The Windows Werewolf Attack Methodology
Like other attack campaigns, Paper Werewolf relies on phishing emails and brand impersonation to distribute its malicious payload. These messages contain an encrypted Word document that requires the recipient to enable macros to read it. If the recipient obeys, then the document's content is decrypted, and the malicious software is installed on their device. In some instances, the threat intelligence analysts observed the implementation of PowerRAT, a remote access trojan, allowing the attackers to carry out commands and conduct reconnaissance. They also utilized a tool to collect credentials during user authorization in the Outlook Web Access service. As the report notes, "By using their own tools, the attackers make it more challenging for corporate defenses to identify the malicious activity."
Should there be any remedy to mitigate this Windows Werewolf attack, it may be found in the fundamentals of phishing awareness: avoid opening unsolicited documents, refrain from enabling macros, and implement threat intelligence to better comprehend how threat actors alter their strategies to target specific infrastructures. I would also encourage everyone to look into this insightful dialog about the necessary changes if we ever hope to eradicate the email phishing threat. Microsoft has been contacted for comment.
- In response to the ongoing cyberattacks by the Paper Werewolf cluster, Microsoft has strengthened the Windows security measures, particularly in handling and processing Microsoft Word documents to prevent unwanted executions and malware installations.

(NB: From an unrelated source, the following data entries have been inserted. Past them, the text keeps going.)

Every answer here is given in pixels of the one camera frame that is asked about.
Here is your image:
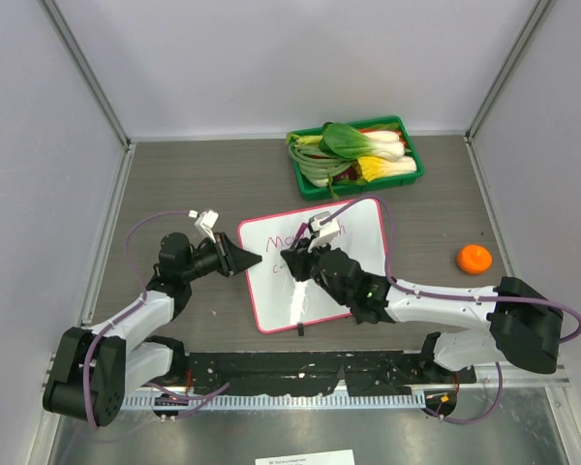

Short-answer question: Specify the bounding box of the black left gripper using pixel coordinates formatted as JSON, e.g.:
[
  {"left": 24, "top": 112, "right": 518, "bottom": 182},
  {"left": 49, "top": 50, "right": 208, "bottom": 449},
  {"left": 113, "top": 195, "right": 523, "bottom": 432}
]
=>
[{"left": 181, "top": 232, "right": 260, "bottom": 282}]

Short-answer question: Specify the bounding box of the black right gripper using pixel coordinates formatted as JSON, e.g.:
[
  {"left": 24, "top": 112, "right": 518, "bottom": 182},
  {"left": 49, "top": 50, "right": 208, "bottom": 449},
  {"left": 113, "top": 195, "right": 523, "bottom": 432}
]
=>
[{"left": 283, "top": 234, "right": 350, "bottom": 305}]

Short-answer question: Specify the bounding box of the magenta capped whiteboard marker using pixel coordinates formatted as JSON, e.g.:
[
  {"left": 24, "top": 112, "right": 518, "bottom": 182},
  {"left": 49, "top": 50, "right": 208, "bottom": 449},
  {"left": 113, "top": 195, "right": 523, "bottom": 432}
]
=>
[{"left": 291, "top": 223, "right": 308, "bottom": 248}]

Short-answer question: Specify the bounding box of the pink framed whiteboard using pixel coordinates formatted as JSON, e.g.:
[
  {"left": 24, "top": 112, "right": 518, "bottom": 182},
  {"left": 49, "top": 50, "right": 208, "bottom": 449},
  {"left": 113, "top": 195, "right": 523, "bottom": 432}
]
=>
[{"left": 237, "top": 200, "right": 386, "bottom": 334}]

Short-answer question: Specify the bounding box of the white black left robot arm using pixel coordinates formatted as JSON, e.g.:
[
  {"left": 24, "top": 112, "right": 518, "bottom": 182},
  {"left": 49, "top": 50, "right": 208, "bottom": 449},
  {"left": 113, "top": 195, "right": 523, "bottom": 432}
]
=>
[{"left": 43, "top": 232, "right": 262, "bottom": 427}]

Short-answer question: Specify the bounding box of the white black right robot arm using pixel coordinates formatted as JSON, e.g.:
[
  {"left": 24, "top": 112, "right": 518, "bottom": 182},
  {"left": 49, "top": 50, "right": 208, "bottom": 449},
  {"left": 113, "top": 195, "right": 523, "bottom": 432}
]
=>
[{"left": 281, "top": 239, "right": 564, "bottom": 383}]

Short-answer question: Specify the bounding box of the green plastic tray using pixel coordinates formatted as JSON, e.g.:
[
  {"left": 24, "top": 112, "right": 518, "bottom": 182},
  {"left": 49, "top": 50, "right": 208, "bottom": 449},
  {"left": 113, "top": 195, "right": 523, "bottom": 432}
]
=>
[{"left": 286, "top": 116, "right": 425, "bottom": 201}]

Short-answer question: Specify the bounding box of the green long beans bundle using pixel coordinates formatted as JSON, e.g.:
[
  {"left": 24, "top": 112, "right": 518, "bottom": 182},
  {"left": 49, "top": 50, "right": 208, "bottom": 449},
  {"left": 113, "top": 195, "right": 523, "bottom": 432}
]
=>
[{"left": 287, "top": 133, "right": 357, "bottom": 188}]

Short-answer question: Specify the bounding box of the yellow leaf cabbage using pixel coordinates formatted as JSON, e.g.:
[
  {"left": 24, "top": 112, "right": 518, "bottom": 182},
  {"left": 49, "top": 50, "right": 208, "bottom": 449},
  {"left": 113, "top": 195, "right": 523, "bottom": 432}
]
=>
[{"left": 357, "top": 156, "right": 417, "bottom": 182}]

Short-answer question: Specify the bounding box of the green bok choy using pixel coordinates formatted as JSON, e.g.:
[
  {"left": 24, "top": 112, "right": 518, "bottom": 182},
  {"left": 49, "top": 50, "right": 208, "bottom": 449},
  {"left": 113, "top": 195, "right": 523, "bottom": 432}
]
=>
[{"left": 321, "top": 123, "right": 407, "bottom": 161}]

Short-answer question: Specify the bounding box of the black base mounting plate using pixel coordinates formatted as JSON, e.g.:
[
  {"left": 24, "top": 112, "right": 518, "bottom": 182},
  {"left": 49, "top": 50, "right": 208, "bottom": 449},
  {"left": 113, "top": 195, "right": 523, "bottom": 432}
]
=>
[{"left": 188, "top": 351, "right": 476, "bottom": 397}]

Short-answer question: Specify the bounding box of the red chili pepper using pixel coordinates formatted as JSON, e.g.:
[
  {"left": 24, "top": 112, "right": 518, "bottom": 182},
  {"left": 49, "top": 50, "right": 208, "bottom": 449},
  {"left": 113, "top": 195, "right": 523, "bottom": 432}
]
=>
[{"left": 359, "top": 128, "right": 407, "bottom": 147}]

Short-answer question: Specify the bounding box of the orange ball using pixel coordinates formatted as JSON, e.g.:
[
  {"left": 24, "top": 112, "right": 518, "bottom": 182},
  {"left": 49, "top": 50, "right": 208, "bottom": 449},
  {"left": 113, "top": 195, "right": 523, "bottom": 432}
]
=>
[{"left": 455, "top": 244, "right": 493, "bottom": 275}]

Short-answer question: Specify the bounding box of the white paper label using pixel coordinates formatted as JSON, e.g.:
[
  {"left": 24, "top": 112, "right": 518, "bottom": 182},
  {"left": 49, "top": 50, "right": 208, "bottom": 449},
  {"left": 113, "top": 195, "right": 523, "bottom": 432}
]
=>
[{"left": 255, "top": 449, "right": 355, "bottom": 465}]

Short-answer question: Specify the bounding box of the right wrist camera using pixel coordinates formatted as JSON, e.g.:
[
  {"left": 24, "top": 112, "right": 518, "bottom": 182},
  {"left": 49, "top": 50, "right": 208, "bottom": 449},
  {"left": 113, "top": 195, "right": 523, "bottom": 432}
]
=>
[{"left": 308, "top": 211, "right": 341, "bottom": 253}]

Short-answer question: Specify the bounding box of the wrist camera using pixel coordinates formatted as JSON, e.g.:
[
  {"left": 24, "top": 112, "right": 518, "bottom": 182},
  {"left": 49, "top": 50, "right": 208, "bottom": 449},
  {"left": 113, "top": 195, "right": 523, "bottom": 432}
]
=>
[
  {"left": 308, "top": 211, "right": 341, "bottom": 253},
  {"left": 188, "top": 209, "right": 219, "bottom": 240}
]

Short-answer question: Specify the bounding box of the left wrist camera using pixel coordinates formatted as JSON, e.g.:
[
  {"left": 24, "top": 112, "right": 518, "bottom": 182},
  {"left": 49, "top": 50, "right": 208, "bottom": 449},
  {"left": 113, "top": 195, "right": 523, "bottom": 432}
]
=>
[{"left": 188, "top": 209, "right": 219, "bottom": 240}]

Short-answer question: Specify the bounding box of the grey slotted cable duct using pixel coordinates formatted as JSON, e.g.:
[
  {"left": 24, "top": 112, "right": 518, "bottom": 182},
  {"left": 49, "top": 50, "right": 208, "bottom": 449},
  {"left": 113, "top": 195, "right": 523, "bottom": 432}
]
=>
[{"left": 121, "top": 389, "right": 426, "bottom": 412}]

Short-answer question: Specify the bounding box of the left aluminium frame post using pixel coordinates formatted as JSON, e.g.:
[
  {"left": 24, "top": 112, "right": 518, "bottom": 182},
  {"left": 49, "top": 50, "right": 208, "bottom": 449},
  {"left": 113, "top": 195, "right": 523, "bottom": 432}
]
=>
[{"left": 39, "top": 0, "right": 131, "bottom": 148}]

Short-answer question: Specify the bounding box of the aluminium frame post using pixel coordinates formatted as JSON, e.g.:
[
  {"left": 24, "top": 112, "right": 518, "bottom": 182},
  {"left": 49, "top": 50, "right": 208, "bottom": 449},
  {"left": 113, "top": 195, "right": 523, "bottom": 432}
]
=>
[
  {"left": 466, "top": 0, "right": 556, "bottom": 142},
  {"left": 39, "top": 0, "right": 131, "bottom": 148}
]

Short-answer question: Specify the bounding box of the right aluminium frame post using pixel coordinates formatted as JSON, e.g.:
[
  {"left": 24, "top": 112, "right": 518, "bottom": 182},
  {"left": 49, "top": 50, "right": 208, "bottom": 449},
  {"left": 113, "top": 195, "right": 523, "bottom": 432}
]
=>
[{"left": 466, "top": 0, "right": 556, "bottom": 142}]

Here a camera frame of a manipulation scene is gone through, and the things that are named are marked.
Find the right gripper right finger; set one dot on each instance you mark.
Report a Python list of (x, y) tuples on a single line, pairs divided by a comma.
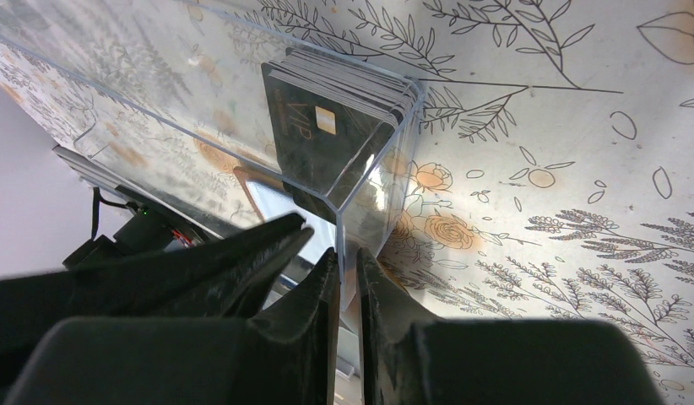
[(409, 355)]

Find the brown leather card holder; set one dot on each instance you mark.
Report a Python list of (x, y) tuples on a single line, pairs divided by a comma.
[(270, 200)]

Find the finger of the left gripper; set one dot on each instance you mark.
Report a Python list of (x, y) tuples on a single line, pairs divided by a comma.
[(228, 278)]

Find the floral tablecloth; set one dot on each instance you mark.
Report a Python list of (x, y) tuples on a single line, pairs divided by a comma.
[(553, 169)]

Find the clear plastic box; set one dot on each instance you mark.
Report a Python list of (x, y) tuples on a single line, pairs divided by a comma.
[(174, 101)]

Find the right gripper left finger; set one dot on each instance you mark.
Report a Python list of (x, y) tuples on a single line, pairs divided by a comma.
[(285, 354)]

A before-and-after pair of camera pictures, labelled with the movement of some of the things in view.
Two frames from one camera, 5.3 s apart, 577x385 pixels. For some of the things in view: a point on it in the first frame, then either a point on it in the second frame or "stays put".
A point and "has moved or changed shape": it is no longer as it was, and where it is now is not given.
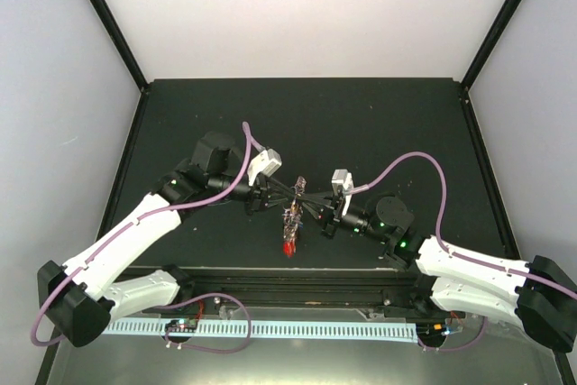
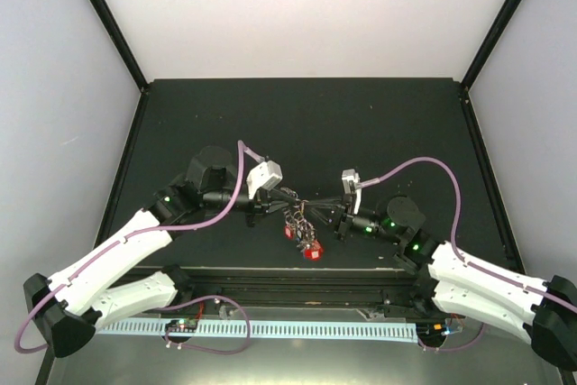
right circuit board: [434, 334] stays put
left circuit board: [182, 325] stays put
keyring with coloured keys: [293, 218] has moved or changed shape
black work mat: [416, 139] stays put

- The rise in cyberattacks by the Paper Werewolf, also known as GOFFEE, has prompted Russia to enhance its digital defense capabilities, focusing on improving its Windows attack response and mitigation strategies.
- During the December 25 technical bulletin, BI.ZONE's threat intelligence team also warned of the increasing instances of phishing attacks targeting coffee shops as a potential entry point for the Paper Werewolf's cyber espionage operations.
- The Windows Werewolf attackers have been using a sophisticated technique of injecting their malicious code into legitimate Microsoft Word documents, which could lead to a potential security breach in any platform using Windows and Microsoft Word software.
- The increasing frequency of Paper Werewolf's operations highlights the need for organizations to be vigilant about Windows security, regularly updating antivirus software, and implementing advanced threat protection to mitigate potential phishing attacks and cyber espionage.